The city’s public safety committee has received a report which outlines some of the details of what’s expected from Prince George Fire Rescue in regard to medical emergency responses at the pre-hospital stage.
On March 11, council directed administration to review the BCEHS agreement for time-critical calls and asked for a comparison to other city fire departments and the essential pre-hospital emergency health services they provide. Council wanted to ensure the City of Prince George is fairly and equitably reimbursed.
In 2022, PGFR firefighters responded to 8,931 calls between Jan. 1 and Nov. 30 that year and 5,385 (60 per cent) were medical callouts. Over the same 11-month period in 2023 there were 9,863 total calls, of which 6,127 (62 per cent) were medicals.
This year, from Jan. 1-Sept. 9, 4,692 (56.4 percent) of the 8,317 total callouts were for medical aid.
BC Emergency Health Services, the governing body that oversees the province’s pre-hospital care, in 2020 adopted a colour-coded clinical response model (CRM) to provide first responders an early assessment of the urgency of the patient’s condition, as determined in the 911 call.
The CMR uses six colours to designate the condition of the patient with purple (immediately life-threatening) and red (life-threatening or time-critical) ranked as the most urgent, orange (potentially serious but not immediately life-threatening) and yellow considered less urgent, and green and blue as the least urgent.
The BC Ambulance Service (BCAS) receives the call, provides triage to the 911 caller and categorizes the patient according to the CMR. If a patient is classed as a purple or red emergency, and in some cases orange, computer-aided dispatch software is configured to automatically send call data to the Prince George fire dispatch centre.
City staff determined it is not possible to provide council with cost estimates related to the different CMR tier levels due to limitations of the current system of reporting, tracking and determining inventory levels.
Costs and equipment used by PGFR depend on when the ambulance arrives or if the fire department’s response is cancelled while they are on their way to the call. If the fire department gets to the patient first, firefighters will provide the necessary medical aid up to their level of training as emergency medical responders. Once the paramedic arrives, the firefighter transfers treatment to BCAS and might assist with loading the patient into the ambulance.
If BCAS gets there first the firefighters might assist with patient treatment and loading or they might stand by while the paramedic conducts the assessment.
Fire Chief Cliff Warner looked at Vancouver and Surrey fire departments and both reported in the spring of 2022 there was a substantial increase in medical calls with half the front line firefighters tied up on medical aid incidents waiting for ambulance to arrive. To try to free up firefighters' time so they were more available to put out fires or respond to hazard incidents, the two fire departments reduced their responses to low-acuity orange incidents.
Warner also examined the Prince George and Delta fire departments and found that while both experienced higher medical call volumes and wait times for BCAS ambulances, there were very few times when firefighters from either city were tied up on medical calls to the point where it would result in delays to attend other emergency incidents.

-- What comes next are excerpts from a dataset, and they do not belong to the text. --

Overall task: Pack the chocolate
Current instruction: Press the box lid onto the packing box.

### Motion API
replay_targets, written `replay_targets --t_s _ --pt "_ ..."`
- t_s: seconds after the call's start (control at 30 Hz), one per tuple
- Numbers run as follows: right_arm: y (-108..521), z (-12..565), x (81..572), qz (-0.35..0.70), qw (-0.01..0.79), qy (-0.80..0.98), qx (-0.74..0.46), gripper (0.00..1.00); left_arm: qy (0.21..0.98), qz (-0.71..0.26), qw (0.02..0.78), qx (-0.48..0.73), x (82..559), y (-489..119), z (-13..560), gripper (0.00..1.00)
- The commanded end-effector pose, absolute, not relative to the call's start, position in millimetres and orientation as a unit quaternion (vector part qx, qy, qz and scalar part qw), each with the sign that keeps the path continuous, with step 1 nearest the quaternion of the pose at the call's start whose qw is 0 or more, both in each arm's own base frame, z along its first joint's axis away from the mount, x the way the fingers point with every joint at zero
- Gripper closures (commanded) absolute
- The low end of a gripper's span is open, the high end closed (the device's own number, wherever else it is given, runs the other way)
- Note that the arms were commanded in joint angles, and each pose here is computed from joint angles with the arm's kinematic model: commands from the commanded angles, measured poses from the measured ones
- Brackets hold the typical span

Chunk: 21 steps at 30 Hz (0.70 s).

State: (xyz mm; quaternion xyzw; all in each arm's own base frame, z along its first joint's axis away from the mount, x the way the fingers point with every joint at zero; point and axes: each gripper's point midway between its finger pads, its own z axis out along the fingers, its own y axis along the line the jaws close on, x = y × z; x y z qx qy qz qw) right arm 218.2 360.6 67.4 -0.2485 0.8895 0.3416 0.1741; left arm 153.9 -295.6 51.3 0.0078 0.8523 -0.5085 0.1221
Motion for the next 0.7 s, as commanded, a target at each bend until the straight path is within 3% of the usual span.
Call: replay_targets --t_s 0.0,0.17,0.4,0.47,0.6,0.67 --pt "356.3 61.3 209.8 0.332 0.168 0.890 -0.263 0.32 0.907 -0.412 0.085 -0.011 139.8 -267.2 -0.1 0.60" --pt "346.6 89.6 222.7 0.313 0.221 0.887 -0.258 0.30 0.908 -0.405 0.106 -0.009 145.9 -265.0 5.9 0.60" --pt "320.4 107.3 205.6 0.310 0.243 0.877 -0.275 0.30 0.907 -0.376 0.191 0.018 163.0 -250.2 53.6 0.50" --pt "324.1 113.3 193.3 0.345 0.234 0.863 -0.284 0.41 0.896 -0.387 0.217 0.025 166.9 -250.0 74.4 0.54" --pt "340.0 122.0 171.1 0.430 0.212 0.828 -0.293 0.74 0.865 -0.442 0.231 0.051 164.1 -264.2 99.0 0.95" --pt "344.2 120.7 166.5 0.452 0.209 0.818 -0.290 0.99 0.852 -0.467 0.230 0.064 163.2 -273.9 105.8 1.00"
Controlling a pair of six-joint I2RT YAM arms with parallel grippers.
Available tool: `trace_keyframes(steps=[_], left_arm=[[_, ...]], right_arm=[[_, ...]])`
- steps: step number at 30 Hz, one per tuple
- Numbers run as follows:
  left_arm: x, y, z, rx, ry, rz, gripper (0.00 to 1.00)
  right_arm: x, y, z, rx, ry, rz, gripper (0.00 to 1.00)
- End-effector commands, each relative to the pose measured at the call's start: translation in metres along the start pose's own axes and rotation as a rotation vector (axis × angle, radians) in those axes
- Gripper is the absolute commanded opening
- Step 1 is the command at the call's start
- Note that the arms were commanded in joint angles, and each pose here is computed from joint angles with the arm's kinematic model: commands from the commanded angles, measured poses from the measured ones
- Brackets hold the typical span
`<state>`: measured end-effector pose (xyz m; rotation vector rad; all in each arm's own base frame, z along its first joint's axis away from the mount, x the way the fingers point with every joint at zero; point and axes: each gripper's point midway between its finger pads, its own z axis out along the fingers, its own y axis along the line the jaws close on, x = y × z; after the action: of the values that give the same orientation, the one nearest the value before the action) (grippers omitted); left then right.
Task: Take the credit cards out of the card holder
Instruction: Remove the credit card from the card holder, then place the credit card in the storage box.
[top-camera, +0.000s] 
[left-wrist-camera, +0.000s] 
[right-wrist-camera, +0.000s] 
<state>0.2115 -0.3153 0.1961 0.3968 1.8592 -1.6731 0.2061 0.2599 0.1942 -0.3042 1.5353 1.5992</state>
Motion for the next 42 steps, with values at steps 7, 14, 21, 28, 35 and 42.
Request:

“There were a couple of instances where the delays in ambulances resulted in us having to call staff in as a result of medical calls because of the length of the event,” said Warner. “When you look from a cost perspective, we’re staffed daily for all hazards. If we don’t go it doesn’t change anything in the cost from a staff perspective.”
In Prince George, about 50 per cent of medical calls resulted in fire crews assisting BCAS with patient treatment, 40 per cent arrived and left without requiring treatment/assistance and nine per cent were cancelled on route.
Based on the information in the report, staff recommend that PGFR maintain its current service levels and approach. While it makes no recommendations regarding the content of the fire department’s BCEHS agreement, the report recommends advocacy efforts should be made to help reduce the costs of delivering services, especially where there is provincial jurisdiction involved, such as mental health and addictions management.